El estilo de Pierre Guerlain quedó claro desde el principio: solo los mejores materiales y una mano de obra impecable. Fue uno de los primeros en utilizar frascos de cristal de Baccarat, invitando a famosos artesanos como Robert Grenet a diseñarlos. Su clientela, la flor y nata de la aristocracia y la bohemia parisina, entre la que se encontraba Honoré de Balzac, hablaba por sí sola. Guerlain no se limitaba a crear fragancias, sino que creaba artículos de lujo en los que cada detalle, desde la composición hasta el envase, era impecable.

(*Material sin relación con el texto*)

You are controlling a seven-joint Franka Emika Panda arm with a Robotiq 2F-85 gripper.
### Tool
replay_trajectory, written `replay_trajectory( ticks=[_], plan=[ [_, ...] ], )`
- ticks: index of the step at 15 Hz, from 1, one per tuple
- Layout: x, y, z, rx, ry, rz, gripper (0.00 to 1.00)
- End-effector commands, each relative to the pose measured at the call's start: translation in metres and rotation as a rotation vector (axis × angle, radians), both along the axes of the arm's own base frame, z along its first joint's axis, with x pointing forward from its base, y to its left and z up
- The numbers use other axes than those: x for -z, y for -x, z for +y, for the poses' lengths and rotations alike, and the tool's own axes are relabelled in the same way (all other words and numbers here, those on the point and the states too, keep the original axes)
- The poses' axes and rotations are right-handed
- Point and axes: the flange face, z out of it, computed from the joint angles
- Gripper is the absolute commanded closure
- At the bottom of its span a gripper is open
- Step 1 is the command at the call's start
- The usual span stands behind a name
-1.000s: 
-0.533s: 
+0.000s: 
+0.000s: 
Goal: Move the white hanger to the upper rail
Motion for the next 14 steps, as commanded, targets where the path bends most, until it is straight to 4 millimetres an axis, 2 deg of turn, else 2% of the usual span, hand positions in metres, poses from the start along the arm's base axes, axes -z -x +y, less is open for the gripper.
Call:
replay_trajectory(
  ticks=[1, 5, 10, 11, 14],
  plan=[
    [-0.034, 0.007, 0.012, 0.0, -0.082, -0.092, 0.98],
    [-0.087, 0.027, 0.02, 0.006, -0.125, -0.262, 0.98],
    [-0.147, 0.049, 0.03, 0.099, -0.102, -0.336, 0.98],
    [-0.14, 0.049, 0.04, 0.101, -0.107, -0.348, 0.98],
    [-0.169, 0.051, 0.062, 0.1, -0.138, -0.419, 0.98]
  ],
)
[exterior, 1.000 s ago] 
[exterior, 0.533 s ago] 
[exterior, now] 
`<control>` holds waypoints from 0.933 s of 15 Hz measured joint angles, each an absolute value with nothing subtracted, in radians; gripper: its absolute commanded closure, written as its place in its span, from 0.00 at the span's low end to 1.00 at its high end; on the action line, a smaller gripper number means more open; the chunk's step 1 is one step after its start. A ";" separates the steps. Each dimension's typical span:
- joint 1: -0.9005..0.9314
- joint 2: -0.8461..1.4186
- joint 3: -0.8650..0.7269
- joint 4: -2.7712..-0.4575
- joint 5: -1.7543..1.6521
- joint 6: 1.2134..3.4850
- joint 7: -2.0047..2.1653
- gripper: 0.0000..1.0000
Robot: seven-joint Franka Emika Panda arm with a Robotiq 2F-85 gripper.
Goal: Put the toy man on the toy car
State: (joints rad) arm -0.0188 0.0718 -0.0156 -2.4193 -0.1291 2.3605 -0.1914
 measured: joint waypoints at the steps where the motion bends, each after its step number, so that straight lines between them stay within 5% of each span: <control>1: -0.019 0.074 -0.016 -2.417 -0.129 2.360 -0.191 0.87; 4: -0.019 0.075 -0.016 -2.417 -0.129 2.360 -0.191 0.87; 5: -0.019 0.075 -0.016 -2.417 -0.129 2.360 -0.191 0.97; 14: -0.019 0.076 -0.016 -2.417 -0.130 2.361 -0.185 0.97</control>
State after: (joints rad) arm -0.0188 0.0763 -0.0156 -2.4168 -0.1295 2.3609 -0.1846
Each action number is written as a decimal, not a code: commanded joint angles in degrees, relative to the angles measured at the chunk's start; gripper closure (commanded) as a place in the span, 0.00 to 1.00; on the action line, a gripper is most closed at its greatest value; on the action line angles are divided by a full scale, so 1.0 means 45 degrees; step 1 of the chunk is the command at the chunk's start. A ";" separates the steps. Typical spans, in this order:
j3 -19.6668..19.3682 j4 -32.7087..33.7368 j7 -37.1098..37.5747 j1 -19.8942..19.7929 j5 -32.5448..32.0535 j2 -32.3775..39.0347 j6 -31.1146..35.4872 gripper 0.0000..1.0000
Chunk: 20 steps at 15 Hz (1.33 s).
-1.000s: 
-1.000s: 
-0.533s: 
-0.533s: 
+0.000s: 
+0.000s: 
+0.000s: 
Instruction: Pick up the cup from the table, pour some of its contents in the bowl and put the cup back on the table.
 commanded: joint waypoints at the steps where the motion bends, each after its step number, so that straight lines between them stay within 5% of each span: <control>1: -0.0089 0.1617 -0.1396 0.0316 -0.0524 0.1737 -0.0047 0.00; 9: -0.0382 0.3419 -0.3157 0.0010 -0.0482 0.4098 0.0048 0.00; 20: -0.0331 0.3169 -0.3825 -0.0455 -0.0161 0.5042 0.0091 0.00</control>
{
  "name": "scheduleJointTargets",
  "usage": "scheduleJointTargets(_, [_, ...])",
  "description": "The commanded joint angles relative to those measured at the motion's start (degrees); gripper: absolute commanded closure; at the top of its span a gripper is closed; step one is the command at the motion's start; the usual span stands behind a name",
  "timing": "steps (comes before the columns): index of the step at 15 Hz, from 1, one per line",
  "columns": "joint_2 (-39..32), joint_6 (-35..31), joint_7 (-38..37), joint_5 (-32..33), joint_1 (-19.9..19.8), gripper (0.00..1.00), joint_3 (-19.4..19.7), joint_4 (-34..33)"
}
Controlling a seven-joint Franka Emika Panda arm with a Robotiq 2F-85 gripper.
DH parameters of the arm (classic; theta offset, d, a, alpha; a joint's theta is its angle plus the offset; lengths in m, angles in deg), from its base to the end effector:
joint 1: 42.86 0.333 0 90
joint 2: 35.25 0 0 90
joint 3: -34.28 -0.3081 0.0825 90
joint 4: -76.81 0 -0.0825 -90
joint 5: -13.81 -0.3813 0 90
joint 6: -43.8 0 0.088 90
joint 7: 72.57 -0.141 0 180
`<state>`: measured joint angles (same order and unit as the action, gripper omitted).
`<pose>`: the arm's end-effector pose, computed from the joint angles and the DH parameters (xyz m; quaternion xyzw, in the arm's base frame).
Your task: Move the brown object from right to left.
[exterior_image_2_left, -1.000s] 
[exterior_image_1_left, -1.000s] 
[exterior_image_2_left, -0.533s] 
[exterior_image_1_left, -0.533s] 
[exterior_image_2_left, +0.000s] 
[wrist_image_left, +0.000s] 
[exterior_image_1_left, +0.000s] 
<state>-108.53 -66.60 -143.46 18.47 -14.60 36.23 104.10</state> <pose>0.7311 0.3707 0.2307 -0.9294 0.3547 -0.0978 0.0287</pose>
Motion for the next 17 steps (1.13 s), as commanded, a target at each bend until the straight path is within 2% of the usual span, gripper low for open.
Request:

Entre sus obras icónicas se encuentran fragancias que se convirtieron en referentes de su época. El mayor logro de su carrera y su mayor éxito fue sin duda Eau de Cologne Impériale, creada en 1853 para la emperatriz Eugenia. El exclusivo frasco en forma de columna con abejas doradas se convirtió en un símbolo de la casa durante siglos. Sus otras creaciones, que demostraban su virtuosismo en el dominio de los acordes, no fueron menos significativas: el exquisito Bouquet de l'Imperatrice, la frescura balsámica de Eau Balsamique Perfectionnee, el noble Bouquet Napoleon y el vibrante Eau de Chypre.
Cuando Pierre-François-Pascal Guerlain falleció en 1864, dejó tras de sí no solo un negocio de éxito, sino también un referente en el arte de la perfumería. Sus principios —innovación, confianza en la química, calidad sin concesiones y estética— se convirtieron en el ADN de toda la casa Guerlain. Hoy, cuando probamos fragancias clásicas o interpretaciones modernas, sentimos el espíritu de este gran maestro que convirtió su pasión por las fragancias en una leyenda eterna.